Chapter 22. Controller

A Controller actively monitors and maintains a set of Kubernetes resources in a desired state. The heart of Kubernetes itself consists of a fleet of controllers that regularly watch and reconcile the current state of applications with the declared target state. In this chapter, we see how to leverage this core concept for extending the platform for our needs.

Problem

You already have seen that Kubernetes is a sophisticated and comprehensive platform that provides many features out of the box. However, it is a general-purpose orchestration platform that does not cover all application use cases. Luckily, it provides natural extension points where specific use cases can be implemented elegantly on top of proven Kubernetes building blocks.

The main question that arises here is about how to extend Kubernetes without changing and breaking it, and how to use its capabilities for custom use cases.

By design, Kubernetes is based on a declarative resource-centric API. What exactly do we mean by declarative?

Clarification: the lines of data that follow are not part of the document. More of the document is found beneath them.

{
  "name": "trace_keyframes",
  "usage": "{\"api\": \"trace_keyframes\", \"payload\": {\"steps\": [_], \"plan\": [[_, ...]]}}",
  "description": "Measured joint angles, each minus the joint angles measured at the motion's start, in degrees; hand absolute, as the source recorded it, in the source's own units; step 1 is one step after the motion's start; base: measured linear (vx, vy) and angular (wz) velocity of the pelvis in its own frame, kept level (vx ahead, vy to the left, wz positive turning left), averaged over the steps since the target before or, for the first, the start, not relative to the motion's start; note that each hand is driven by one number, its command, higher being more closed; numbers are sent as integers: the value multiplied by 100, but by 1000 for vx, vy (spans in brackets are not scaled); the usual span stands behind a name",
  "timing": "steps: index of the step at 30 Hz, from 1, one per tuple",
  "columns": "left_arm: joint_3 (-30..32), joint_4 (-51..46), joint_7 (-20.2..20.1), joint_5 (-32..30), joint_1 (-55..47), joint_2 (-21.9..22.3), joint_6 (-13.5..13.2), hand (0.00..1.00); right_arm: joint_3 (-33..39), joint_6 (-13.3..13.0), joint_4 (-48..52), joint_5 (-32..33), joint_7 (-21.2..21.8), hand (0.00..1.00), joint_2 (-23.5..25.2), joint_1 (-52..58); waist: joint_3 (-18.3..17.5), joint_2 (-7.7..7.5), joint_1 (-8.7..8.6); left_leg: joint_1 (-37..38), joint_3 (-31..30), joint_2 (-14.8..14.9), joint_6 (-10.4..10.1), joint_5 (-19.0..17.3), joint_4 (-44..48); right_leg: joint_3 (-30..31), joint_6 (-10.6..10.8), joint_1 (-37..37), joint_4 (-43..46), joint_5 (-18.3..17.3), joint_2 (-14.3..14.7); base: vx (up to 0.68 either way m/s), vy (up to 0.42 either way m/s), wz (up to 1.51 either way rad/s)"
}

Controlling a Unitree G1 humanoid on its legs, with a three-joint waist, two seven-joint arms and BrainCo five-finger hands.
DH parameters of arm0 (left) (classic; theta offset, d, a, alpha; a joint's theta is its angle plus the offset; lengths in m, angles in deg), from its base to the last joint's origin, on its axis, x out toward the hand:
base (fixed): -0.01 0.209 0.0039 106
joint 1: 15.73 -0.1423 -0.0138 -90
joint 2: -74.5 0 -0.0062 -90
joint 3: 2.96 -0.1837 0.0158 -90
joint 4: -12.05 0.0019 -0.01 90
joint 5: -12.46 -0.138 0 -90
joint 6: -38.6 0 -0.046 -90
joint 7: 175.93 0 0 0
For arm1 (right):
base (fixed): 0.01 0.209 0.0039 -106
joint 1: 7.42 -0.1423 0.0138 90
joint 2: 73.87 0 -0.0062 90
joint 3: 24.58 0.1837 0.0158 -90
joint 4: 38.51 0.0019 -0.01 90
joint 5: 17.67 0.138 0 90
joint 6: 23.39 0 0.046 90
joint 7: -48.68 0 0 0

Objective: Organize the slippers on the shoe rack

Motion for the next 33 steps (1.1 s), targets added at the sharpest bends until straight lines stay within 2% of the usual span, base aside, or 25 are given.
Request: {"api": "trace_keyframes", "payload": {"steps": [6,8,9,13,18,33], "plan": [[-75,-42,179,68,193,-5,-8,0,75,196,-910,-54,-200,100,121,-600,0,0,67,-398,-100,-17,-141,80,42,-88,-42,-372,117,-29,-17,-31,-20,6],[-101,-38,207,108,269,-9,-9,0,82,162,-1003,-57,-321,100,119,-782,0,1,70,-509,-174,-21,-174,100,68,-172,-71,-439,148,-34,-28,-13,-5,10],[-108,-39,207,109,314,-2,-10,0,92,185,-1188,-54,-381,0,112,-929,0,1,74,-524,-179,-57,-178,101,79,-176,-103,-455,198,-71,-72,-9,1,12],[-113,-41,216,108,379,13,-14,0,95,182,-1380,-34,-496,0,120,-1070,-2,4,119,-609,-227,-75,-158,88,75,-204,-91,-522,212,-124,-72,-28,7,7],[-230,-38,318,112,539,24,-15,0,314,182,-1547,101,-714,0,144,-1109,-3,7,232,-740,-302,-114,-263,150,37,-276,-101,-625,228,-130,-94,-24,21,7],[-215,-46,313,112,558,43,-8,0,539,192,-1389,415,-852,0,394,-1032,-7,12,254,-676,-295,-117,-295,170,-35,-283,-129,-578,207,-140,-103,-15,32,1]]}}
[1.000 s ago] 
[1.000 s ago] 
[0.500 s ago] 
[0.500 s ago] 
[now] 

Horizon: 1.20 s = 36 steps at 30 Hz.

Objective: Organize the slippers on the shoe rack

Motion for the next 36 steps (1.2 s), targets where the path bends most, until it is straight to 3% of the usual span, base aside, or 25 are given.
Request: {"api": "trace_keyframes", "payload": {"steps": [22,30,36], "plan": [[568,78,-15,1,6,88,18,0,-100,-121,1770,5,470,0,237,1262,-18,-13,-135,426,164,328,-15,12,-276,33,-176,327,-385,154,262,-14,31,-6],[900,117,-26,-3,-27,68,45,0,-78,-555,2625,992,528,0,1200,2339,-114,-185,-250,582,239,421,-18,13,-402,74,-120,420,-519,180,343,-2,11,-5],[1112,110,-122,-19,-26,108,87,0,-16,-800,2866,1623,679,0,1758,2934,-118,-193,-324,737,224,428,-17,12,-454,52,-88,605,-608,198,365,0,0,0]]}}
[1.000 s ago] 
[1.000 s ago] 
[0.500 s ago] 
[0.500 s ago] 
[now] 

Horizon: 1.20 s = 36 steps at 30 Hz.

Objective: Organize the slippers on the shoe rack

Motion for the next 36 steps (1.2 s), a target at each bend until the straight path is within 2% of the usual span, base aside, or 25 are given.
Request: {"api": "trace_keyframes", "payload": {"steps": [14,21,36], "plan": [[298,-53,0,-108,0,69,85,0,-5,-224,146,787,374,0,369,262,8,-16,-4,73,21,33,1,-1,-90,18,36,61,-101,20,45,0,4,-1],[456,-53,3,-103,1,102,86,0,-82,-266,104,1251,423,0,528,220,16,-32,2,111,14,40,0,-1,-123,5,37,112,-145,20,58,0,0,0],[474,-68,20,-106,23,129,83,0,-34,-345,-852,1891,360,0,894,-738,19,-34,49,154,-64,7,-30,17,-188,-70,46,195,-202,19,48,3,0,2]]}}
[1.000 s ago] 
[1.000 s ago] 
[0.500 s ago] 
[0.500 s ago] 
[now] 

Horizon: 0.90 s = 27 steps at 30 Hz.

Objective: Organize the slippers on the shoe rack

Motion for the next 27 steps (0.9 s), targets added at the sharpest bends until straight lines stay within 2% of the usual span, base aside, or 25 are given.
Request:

As opposed to an imperative approach, a declarative approach does not tell Kubernetes how it should act, but instead describes how the target state should look. For example, when we scale up a Deployment, we do not actively create new Pods by telling Kubernetes to “create a new Pod.” Instead, we change the Deployment resource’s replicas property via the Kubernetes API to the desired number.

So, how are the new Pods created? This is done internally by the Controllers. For every change in the resource status (like changing the replicas property value of a Deployment), Kubernetes creates an event and broadcasts it to all interested listeners. These listeners then can react by modifying, deleting, or creating new resources, which in turn creates other events, like Pod-created events. These events are then potentially picked up again by other controllers, which perform their specific actions.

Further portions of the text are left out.